::: INFORMATION SUPPLIED
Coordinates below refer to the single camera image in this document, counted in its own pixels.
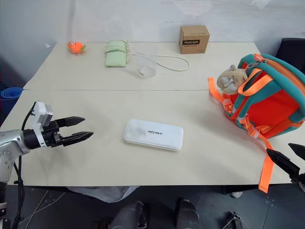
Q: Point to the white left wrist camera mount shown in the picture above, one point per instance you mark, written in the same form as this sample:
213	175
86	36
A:
41	112

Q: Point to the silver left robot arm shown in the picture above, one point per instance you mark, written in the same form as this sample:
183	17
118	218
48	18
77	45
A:
10	140

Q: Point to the orange plush toy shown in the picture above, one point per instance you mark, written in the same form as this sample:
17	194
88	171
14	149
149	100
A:
75	47

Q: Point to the orange and teal backpack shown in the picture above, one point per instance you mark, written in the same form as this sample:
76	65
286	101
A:
269	102

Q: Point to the white plastic bag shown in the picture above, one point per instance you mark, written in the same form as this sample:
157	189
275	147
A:
104	193

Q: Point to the clear plastic cup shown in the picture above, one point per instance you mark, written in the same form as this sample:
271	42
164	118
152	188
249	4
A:
145	65

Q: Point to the light green fabric pouch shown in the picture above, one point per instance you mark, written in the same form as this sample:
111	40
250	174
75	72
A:
115	56

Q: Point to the small white floor object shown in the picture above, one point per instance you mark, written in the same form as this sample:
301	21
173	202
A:
236	194

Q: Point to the dark rounded shape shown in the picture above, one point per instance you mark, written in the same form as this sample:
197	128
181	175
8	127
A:
128	215
188	214

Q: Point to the blue rolled mat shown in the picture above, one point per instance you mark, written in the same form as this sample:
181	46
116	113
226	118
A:
10	100

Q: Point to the white rectangular pouch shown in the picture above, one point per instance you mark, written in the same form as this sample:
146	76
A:
153	135

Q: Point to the black chair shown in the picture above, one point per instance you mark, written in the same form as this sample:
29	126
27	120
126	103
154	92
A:
291	48

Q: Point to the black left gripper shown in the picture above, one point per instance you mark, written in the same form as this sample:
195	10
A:
51	136

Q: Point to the black metal floor object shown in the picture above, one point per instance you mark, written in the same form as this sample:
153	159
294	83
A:
234	220

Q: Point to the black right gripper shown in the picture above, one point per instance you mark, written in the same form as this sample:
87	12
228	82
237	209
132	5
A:
299	180

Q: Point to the brown cardboard box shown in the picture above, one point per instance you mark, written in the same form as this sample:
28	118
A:
194	40

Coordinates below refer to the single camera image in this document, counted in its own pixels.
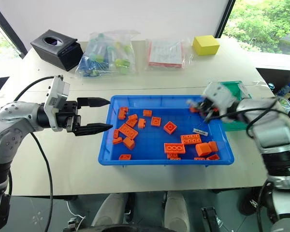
::::::
• EXERCISE INSTRUCTIONS: Please copy the data above character for character, skipping any pictures.

• ANSWER TO THE PROBLEM:
Coordinates below refer to the single camera image in this document, counted in its own pixels.
Q: Point to the white left wrist camera mount shown in the picture above, one point per instance you mark, written in the same form as this sample:
213	175
86	36
A:
41	112

Q: Point to the silver left robot arm shown in the picture above, one point per instance you mark, written in the same form as this sample:
183	17
118	218
48	18
77	45
A:
10	140

Q: Point to the orange plush toy shown in the picture above, one point per instance you mark, written in the same form as this sample:
17	194
88	171
14	149
149	100
A:
75	47

Q: Point to the orange and teal backpack shown in the picture above, one point per instance you mark, written in the same form as this sample:
76	65
286	101
A:
269	102

Q: Point to the white plastic bag shown in the picture above, one point per instance you mark, written in the same form as this sample:
157	189
275	147
A:
104	193

Q: Point to the clear plastic cup shown in the picture above, one point per instance you mark, written in the same form as this sample:
271	42
164	118
152	188
249	4
A:
145	65

Q: Point to the light green fabric pouch shown in the picture above, one point per instance you mark, written in the same form as this sample:
111	40
250	174
75	72
A:
115	56

Q: Point to the small white floor object shown in the picture above, one point per instance you mark, written in the same form as this sample:
301	21
173	202
A:
236	194

Q: Point to the dark rounded shape shown in the picture above, one point per instance you mark, written in the same form as this sample:
197	128
181	175
8	127
A:
128	215
188	214

Q: Point to the blue rolled mat shown in the picture above, one point per instance you mark, written in the same form as this sample:
181	46
116	113
226	118
A:
10	100

Q: Point to the white rectangular pouch shown in the picture above, one point per instance you mark, written in the same form as this sample:
146	76
A:
153	135

Q: Point to the black chair shown in the picture above, one point per instance you mark, written in the same form as this sample:
29	126
27	120
126	103
154	92
A:
291	48

Q: Point to the black left gripper shown in the picture above, one point per instance you mark, written in the same form as this sample:
195	10
A:
51	136

Q: Point to the black metal floor object shown in the picture above, one point per instance you mark, written in the same form as this sample:
153	159
294	83
A:
234	220

Q: Point to the black right gripper shown in the picture above, one point per instance you mark, written in the same form as this sample:
87	12
228	82
237	209
132	5
A:
299	180

Q: Point to the brown cardboard box shown in the picture above, one point per instance you mark, written in the same form as this sample:
28	118
A:
194	40

Coordinates below refer to the single camera image in this document, counted in its own pixels.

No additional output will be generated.